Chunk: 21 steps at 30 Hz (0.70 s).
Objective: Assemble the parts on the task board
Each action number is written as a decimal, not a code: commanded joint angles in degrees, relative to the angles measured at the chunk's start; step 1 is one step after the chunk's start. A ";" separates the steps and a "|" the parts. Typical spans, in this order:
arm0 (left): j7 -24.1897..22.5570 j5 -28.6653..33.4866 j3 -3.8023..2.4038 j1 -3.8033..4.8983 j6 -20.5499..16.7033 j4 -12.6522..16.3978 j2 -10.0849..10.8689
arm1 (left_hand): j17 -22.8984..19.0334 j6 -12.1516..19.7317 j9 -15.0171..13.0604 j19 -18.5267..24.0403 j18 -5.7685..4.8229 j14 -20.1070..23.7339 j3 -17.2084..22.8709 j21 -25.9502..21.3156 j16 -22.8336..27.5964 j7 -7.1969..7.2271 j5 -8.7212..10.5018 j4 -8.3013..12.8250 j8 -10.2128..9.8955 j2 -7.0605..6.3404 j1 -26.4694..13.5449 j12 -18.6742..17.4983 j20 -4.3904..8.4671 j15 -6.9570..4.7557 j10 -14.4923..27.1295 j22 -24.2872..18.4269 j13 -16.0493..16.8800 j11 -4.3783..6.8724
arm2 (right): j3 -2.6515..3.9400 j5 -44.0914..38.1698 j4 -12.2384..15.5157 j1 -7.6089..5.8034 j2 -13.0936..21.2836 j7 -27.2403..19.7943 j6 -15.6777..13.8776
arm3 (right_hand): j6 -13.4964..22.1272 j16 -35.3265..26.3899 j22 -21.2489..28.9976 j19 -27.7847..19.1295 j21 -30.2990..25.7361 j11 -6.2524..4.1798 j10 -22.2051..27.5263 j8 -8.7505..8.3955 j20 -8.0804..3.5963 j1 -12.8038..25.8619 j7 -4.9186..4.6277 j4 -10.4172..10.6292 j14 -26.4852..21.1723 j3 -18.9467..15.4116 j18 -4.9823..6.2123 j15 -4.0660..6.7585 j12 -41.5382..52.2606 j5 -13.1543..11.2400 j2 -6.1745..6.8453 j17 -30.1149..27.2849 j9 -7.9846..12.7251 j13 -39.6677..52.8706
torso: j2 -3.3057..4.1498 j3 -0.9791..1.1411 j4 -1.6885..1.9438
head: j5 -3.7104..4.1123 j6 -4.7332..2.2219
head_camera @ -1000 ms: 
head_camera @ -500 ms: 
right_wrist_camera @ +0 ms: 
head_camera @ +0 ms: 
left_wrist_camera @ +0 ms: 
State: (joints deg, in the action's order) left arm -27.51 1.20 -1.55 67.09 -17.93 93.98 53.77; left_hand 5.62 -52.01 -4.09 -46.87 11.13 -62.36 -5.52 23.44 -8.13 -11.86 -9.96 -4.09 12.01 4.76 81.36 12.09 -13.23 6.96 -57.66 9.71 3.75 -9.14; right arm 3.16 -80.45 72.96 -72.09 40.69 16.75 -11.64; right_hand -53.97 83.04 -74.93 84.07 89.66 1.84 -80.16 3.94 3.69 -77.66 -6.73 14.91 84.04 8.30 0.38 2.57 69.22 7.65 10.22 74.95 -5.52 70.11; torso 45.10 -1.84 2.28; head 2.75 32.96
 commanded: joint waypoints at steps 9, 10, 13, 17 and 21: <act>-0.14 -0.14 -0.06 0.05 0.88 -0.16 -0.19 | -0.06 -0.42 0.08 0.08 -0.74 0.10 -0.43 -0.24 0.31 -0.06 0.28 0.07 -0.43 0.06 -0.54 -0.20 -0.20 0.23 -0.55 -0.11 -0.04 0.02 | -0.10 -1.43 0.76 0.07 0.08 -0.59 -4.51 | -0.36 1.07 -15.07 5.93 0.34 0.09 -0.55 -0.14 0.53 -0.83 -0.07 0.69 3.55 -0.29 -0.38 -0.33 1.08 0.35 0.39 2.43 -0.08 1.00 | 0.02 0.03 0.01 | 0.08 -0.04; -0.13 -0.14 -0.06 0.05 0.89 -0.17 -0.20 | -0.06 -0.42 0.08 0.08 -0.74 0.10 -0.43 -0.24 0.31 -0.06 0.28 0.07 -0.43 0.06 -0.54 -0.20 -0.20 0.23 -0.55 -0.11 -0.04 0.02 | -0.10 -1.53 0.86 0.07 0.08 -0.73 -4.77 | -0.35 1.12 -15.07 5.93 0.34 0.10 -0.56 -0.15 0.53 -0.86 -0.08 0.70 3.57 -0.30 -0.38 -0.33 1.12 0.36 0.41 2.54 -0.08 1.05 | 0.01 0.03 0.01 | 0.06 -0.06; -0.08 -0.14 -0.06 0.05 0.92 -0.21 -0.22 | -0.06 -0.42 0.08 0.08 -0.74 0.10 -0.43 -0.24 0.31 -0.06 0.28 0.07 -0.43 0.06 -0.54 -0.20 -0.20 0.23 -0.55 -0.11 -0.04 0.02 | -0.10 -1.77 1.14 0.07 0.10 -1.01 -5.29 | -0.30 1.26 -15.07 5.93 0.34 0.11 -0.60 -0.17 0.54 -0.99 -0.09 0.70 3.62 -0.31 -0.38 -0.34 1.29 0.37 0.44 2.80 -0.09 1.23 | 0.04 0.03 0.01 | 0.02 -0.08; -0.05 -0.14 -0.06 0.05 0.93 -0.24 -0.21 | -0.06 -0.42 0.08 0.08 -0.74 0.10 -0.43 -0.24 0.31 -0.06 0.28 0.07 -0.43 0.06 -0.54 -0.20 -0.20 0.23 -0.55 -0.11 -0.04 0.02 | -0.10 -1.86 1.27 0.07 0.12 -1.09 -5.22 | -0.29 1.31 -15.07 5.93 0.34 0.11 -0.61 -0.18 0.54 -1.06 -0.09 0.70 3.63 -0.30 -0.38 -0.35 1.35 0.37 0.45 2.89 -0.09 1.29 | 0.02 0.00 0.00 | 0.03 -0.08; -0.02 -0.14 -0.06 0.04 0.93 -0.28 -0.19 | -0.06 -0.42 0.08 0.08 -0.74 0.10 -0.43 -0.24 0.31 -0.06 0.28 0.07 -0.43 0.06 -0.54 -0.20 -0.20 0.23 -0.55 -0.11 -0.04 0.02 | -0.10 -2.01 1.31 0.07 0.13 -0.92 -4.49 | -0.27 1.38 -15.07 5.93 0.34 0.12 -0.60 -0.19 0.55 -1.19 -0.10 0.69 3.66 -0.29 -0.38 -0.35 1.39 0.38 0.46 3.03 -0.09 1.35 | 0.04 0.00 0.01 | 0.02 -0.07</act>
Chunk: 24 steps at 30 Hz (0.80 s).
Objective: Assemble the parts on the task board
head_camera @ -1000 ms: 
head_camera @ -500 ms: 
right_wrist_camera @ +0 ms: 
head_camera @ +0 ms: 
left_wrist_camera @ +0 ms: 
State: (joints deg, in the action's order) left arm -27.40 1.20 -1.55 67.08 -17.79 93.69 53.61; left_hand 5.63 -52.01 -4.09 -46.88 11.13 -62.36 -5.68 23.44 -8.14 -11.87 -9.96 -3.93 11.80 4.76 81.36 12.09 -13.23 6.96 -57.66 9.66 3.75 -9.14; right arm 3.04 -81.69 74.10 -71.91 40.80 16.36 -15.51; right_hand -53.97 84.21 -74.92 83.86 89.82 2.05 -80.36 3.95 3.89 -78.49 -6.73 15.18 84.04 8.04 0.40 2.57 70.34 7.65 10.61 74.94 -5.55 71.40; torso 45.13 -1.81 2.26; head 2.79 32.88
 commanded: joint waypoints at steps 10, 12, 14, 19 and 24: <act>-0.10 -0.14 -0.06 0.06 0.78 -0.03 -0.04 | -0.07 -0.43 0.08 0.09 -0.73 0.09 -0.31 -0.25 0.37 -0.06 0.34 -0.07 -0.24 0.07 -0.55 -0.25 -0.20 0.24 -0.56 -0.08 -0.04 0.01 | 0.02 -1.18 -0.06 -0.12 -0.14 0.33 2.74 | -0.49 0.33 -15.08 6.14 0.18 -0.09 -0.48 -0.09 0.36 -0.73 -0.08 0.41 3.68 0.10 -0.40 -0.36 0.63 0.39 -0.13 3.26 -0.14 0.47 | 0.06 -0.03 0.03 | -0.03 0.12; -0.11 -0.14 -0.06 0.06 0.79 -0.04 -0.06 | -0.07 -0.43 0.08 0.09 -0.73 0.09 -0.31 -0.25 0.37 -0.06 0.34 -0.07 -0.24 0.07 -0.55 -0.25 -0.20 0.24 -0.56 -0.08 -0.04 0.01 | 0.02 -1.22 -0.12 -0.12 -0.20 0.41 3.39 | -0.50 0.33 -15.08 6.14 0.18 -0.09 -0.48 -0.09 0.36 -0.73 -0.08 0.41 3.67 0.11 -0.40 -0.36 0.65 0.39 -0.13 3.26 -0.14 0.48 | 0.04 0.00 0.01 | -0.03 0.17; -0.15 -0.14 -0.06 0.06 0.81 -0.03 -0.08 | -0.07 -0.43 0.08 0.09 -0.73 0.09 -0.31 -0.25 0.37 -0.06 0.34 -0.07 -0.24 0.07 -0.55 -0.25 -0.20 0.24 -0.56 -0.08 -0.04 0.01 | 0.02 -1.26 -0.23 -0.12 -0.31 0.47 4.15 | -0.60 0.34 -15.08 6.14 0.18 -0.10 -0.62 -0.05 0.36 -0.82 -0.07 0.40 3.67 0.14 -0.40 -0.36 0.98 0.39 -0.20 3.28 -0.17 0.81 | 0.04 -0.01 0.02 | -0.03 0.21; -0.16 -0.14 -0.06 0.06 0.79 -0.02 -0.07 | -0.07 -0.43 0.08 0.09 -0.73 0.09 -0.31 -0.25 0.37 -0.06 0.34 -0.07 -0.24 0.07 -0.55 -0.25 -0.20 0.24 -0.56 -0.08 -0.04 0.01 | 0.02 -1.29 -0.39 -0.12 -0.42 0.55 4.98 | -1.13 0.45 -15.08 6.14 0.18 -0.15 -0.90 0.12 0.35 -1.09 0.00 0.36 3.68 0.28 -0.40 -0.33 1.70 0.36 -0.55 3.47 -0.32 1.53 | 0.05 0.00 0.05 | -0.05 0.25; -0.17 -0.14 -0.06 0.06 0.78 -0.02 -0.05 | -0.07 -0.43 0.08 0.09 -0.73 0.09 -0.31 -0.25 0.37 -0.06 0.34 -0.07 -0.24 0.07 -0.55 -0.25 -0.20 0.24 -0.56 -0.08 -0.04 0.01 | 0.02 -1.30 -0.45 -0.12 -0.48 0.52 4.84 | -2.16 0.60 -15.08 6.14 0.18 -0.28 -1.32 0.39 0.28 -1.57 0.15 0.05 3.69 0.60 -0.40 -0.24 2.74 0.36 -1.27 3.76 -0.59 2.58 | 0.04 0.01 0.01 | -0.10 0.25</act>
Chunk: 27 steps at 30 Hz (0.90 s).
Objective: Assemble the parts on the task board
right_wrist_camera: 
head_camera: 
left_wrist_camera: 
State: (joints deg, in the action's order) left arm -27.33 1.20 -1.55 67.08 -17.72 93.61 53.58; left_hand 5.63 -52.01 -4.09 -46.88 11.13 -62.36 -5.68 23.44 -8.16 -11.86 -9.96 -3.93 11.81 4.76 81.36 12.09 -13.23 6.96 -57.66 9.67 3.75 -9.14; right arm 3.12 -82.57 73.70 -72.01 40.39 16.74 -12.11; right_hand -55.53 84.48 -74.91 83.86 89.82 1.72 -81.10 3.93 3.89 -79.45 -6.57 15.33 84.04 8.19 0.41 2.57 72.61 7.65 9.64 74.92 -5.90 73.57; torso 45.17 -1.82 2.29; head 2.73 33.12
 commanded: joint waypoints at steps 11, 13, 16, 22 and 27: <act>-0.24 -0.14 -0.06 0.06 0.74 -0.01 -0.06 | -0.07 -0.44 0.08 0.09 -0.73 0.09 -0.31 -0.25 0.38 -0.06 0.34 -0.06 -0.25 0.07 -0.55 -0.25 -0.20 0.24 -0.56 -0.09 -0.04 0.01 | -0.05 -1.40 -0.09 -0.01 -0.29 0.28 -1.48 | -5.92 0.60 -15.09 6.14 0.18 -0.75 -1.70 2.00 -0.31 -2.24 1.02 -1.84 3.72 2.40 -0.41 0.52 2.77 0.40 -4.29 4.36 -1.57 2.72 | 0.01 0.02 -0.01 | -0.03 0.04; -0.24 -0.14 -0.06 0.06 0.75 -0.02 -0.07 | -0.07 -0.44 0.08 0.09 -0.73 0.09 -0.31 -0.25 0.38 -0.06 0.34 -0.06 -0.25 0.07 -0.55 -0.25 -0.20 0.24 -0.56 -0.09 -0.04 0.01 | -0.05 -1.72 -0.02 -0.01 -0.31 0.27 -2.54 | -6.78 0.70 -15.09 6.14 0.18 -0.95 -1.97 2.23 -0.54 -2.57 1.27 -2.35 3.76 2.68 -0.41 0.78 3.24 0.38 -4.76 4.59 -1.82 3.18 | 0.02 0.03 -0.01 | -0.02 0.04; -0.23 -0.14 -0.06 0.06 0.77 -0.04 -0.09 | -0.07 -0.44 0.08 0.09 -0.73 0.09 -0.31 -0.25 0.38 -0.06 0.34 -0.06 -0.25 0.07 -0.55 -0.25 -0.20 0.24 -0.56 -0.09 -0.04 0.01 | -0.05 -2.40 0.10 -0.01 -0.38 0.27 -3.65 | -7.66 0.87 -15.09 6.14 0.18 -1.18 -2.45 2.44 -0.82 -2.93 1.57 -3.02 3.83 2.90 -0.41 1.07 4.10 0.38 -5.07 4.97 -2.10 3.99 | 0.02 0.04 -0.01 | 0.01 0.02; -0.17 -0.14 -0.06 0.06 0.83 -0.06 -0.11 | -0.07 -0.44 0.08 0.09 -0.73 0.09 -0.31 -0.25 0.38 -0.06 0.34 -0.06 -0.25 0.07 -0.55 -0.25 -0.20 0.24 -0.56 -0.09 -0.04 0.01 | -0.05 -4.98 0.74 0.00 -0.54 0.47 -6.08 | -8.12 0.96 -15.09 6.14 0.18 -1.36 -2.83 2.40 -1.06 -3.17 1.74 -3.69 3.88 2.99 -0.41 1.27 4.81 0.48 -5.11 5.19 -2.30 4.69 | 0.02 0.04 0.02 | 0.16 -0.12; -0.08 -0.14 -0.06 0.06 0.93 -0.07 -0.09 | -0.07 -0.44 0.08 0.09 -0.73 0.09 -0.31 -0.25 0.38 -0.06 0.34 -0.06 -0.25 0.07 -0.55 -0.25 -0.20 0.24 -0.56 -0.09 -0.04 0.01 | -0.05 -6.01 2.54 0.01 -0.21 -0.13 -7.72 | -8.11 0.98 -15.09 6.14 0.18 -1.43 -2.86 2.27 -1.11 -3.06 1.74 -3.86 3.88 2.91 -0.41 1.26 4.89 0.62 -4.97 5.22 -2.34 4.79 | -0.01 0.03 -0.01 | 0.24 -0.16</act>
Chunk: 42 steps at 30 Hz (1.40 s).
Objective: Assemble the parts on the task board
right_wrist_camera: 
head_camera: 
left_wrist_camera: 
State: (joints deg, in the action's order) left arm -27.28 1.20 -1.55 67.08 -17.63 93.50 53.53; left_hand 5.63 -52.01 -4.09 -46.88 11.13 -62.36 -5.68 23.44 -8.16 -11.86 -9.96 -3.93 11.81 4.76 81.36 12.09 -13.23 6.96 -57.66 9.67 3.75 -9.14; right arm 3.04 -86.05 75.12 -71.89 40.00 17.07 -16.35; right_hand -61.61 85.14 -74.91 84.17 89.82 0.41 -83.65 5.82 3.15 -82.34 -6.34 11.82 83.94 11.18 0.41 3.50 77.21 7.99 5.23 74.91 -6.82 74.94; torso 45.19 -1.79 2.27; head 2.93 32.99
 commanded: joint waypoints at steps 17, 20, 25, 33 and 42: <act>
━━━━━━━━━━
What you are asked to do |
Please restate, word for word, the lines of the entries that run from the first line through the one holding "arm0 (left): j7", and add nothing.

Answer for this exercise |
Chunk: 21 steps at 30 Hz (0.70 s).
Objective: Assemble the parts on the task board
Each action number is written as a decimal, not a code: commanded joint angles in degrees, relative to the angles measured at the chunk's start; step 1 is one step after the chunk's start. A ";" separates the steps and a "|" the parts. Typical spans, in this order:
arm0 (left): j7 -24.1897..22.5570 j5 -28.6653..33.4866 j3 -3.8023..2.4038 j1 -3.8033..4.8983 j6 -20.5499..16.7033 j4 -12.6522..16.3978 j2 -10.0849..10.8689

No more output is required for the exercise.